Discussion: Microaggressions in Fiction

A look at several books to try to articulate different ways of approaching microaggressions in literary texts.

Here’s a loaded question for you: When are microaggressions okay in literature?

This question came up today as I was reading a book review over at Sinead’s blog.

After I had written several paragraphs in the comment box, trying to clarify my thoughts on the subject, it made sense to just write my own post and ask for feedback on this question.

Water In May resized

Sinead is reviewing a book called Water in May (an ARC) which is about a pregnant 15-year-old Latina girl, Mari.  The review doesn’t state what the PoV is, but the description reminded me instantly of Push by Sapphire, probably since I have a review of that book going up this Friday.  Push is a novel about pregnant African-American teen Precious, who’s been badly abused and is struggling, but learning how to read and navigate her challenging life.  The novel is nearly all told from her first-person point of view.

Push by Sapphire

In Sinead’s review, she points out some of the (many) microaggressions that occur in the text and explains how they hindered her enjoyment of the text.  I appreciate that she always gives an honest opinion of every book she reads and goes into the reasoning why she liked or disliked it.

For that particular review, it got me thinking a lot about microaggressions in fiction.  My first thought was wondering if the book is written in first or third person.  For me, this makes a huge difference.  When writing in the third person, there is a lot more room for the author to subtly express disapproval of a microaggression even if it isn’t explicitly called out.  However, in third person writing I would also expect the author to call out microaggressions as much as possible.

The Kids Got It Right resized

When reading The Kids Got It Right, I was pretty disgusted by the constant microaggressions and even referred to the book as “dripping with straight white male privilege.”  This was a 2013 nonfiction book which was purportedly presenting facts.  The primary audience is straight male football fans, not a demographic widely known for objecting to microaggressions.  The third person narration and frequent digressions left plenty of room for the author to comment on the wrongness of the rampant microaggressions, but he didn’t.

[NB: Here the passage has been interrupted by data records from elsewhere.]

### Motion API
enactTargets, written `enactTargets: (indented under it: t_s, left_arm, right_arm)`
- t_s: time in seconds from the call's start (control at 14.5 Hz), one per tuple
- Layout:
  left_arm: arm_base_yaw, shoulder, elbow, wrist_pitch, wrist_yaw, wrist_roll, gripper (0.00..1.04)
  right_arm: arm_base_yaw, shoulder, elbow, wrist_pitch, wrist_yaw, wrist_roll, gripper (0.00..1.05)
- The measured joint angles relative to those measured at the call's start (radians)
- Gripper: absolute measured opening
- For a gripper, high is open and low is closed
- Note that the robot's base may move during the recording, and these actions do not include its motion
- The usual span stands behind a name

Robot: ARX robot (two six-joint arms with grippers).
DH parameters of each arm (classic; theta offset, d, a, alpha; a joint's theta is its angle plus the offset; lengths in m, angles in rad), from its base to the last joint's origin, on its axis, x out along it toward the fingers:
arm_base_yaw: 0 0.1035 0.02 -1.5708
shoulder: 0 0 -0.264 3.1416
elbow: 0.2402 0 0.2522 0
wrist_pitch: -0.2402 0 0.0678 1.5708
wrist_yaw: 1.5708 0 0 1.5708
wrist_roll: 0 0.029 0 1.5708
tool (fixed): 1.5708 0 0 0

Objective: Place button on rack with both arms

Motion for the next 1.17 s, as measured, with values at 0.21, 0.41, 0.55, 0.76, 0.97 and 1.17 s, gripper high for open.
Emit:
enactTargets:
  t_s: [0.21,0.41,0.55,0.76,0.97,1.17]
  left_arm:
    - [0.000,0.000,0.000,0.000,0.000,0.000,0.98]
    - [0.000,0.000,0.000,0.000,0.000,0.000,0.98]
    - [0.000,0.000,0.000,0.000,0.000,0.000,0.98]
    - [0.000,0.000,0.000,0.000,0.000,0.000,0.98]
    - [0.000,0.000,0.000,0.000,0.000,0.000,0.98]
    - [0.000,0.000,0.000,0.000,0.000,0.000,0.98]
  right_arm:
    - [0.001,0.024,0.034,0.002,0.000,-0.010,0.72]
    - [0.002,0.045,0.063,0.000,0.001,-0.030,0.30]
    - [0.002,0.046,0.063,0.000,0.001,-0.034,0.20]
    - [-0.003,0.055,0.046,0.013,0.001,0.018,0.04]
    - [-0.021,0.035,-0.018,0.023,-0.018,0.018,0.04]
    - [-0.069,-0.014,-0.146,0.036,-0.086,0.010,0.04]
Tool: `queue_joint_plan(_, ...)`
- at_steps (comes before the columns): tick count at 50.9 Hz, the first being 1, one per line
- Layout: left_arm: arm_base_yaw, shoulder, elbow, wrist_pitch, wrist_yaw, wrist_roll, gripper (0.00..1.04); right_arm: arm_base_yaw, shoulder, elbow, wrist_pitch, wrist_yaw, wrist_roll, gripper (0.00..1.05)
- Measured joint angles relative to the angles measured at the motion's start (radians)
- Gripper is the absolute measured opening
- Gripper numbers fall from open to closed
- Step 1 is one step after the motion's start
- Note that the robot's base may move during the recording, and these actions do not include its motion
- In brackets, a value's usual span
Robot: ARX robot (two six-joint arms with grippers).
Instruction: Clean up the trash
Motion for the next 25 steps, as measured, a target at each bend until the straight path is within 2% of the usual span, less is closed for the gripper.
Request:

Henson Immediately After the Sledge Journey
“Matthew A. Henson immediately after the sledge journey to the Pole and back (Showing the effect of the excessive strain. Compare with frontispiece and with portrait facing page 139)” Facing page 123, A Negro Explorer at the North Pole.

In contrast, a nonfiction ebook I recently finished (Matthew Henson’s account of the ‘discovery’ of the North Pole) also contained rampant microaggressions, but this time it didn’t bother me as much.  First, that book was published in 1910, in a very different time where Henson’s social status, employment, and even his personal safety could be jeopardize by his public statements.

There is also a tension apparent in the book between what Henson says and what he carefully leaves unstated, or apologizes profusely for.  Henson is himself a black man, so his internalized microaggressions, while distressing, definitely have a place in a book about his life.  Henson’s racism towards Native peoples was more troubling, but in the end I felt the book would still be worth reading in some circumstances.

However, if this book was republished today, I would definitely expect commentary or notes around these issues to explain the context for modern readers and correct at least the worst statements.

The Absolutely True Diary of a Part-Time Indian resized

A book by a Spokane author, The Absolutely True Diary of a Part-Time Indian, also contains frequent microaggressions.  This first-person YA novel written in 2007 is chock-full of a wide variety of racial, homophobic, ableist, and ethnic slurs.  The PoV character is Spokane and disabled himself, so some of this is internalized, and some parts are called out.  But the homophobic speech in particular is never called out within the novel.  This did bother me, and I mention it in my review, but still recommended the book as a flawed yet beautiful representation of one Spokane boy’s truth.

It seems that the debate on microaggressions is most difficult when there is a conflict between marginalized groups.  One group’s story might legitimately include perpetuating microaggressions against another.  So how do we decide if the treatment is appropriate?

Let’s look at some examples of microaggressions in fiction that can stand as exemplars for authors and reviewers.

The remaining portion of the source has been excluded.